My Rating: 5 out of 10

4-Word Review: This thing is weird.

Buckaroo Banzai (Peter Weller) is part-time rock band singer who has invented a mechanism that he calls the oscillation overthruster that allows him to travel through rocks and other solid matter. He is somehow able to do this by tapping into the realms of the 8th dimension, but upon doing so he also attracts the attention of some aliens lead by Lord John Whorfin (Jon Lithgow) who wants to steal the device and use it for their own nefarious needs. Buckaroo, who is able to recognize these aliens who otherwise look human to everyone else after being zapped by some electronic component through a telephone receiver by a group of other aliens, gets a group of fellow geeks together to help fight the evil Whorfin and his men before it is too late.

In a lot of ways this film is a refreshing change-of-pace and it is not surprising that it has attained such a strong cult following. Most films with such an offbeat concept end up selling out and becoming quite formulaic and conventional with only a few odd elements thrown in for good measure, but this movie is completely weird in all facets and truly lives up to its campy over-the-top title. I loved the off-the-wall banter, ridiculously silly, but still quite entertaining special effects and characters that are uniformly warped. The comic book look is great and the story gets increasingly more absurd as it goes along. You have to tune out your logic and conventional movie mode to get into this and enjoy it, but the humor and chuckles are there if you let it.

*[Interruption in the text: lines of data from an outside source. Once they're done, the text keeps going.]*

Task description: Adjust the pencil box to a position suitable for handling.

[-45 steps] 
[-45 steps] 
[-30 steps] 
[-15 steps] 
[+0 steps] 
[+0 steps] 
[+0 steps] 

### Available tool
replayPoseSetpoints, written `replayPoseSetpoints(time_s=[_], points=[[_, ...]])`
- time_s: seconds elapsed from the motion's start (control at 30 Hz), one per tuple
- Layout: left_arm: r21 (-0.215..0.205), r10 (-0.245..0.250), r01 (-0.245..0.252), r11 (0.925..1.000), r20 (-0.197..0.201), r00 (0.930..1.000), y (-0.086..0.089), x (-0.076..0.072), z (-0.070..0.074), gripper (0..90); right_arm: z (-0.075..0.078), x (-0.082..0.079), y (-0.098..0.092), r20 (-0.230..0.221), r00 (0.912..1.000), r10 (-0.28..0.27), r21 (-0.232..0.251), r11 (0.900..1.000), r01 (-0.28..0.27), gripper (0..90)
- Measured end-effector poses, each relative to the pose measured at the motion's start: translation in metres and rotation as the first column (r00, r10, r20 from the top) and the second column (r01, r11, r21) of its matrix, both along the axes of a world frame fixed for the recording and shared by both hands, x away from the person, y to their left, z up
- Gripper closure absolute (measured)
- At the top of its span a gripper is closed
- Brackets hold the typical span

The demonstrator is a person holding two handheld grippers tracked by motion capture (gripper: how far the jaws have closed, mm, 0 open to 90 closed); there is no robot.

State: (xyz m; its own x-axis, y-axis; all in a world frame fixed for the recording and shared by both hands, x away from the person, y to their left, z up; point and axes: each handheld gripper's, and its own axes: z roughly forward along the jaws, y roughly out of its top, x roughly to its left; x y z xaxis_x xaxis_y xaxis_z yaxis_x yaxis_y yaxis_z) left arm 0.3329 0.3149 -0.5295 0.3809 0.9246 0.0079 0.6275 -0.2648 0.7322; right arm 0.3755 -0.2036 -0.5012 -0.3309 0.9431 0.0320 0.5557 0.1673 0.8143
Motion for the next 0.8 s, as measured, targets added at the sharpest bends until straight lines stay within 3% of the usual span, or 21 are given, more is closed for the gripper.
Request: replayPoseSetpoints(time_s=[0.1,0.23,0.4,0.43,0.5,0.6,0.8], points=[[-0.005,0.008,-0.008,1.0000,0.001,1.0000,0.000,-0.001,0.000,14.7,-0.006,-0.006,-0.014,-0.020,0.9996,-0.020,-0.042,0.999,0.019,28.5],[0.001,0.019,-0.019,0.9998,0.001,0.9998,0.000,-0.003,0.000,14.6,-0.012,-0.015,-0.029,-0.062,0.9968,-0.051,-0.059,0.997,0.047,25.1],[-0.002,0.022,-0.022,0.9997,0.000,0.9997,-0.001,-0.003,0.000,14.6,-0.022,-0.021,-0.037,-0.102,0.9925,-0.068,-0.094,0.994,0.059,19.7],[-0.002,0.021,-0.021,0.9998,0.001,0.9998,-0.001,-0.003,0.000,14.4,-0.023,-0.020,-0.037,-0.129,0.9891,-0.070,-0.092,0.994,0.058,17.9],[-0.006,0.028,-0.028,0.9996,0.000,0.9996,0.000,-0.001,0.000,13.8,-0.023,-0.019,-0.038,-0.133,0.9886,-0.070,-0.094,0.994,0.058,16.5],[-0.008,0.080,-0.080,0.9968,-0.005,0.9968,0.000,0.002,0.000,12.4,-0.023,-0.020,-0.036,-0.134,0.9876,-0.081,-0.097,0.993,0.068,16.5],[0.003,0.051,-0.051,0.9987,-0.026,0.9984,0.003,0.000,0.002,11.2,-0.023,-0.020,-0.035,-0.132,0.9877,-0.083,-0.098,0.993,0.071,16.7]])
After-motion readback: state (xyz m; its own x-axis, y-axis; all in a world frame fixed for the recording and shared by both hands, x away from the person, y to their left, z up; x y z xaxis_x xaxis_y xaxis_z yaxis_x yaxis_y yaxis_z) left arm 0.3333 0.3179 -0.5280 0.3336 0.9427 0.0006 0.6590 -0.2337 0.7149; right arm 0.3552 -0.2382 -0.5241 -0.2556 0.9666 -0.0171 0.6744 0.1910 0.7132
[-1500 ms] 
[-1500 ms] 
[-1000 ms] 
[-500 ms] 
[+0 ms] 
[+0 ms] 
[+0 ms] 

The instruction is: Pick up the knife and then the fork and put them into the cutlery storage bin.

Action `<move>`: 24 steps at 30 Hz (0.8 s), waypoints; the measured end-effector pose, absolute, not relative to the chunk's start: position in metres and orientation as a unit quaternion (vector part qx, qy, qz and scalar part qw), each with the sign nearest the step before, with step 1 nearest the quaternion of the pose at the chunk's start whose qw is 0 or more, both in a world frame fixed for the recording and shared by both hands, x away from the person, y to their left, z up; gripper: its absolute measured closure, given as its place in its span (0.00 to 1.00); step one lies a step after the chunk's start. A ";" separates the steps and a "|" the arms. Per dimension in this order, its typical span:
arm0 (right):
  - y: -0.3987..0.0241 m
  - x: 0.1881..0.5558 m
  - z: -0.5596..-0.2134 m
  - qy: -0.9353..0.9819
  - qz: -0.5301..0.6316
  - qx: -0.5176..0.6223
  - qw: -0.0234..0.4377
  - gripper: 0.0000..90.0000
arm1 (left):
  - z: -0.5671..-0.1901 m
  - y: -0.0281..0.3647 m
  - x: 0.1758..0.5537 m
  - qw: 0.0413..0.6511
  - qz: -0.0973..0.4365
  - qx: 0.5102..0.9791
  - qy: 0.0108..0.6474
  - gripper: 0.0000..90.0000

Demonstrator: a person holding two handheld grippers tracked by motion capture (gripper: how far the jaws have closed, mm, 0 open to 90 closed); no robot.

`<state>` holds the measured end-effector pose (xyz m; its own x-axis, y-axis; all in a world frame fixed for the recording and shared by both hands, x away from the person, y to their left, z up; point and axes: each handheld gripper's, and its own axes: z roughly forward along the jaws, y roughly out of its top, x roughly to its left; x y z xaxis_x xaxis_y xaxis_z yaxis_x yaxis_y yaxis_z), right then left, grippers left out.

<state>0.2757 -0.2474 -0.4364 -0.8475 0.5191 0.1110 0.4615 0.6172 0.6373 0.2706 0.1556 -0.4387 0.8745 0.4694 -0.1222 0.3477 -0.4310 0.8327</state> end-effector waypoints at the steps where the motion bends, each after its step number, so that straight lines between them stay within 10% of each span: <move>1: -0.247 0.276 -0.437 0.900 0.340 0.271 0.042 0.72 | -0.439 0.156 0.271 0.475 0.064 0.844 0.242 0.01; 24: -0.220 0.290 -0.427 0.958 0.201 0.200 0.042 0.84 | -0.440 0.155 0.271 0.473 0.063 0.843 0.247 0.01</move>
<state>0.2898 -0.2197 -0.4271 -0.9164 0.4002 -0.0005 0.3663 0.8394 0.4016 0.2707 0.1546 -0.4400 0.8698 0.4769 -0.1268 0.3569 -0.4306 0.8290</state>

Unfortunately the pace as well as the beginning become a bit too off. I found things to be completely confusing at the start that I really couldn’t understand what was going on for the whole first half-hour. The film seemed to jump from one outlandish scene and character to the next without any cohesion and the result was quite off-putting. It wasn’t until about 45 minutes in that I was able to finally get into the groove with it, but more of a background to the characters and a set-up would have helped greatly. There are still enough memorably unique moments to make it worth it including my favorite the Banzai Team March, which was filmed at the Sepulveda Dam in the San Fernando Valley and shown over the closing credits.

Weller is in fine form in the lead and seems much more at ease with this role than he was in Robocop where he came off as being miscast. Lithgow is a hoot as an over-the-top villain speaking with a heavy Russian/German accent. I also enjoyed Matt Clark as the Secretary of Defense who acts as if he is above all rules of protocol until finally being put into his place by a little kid with a rifle.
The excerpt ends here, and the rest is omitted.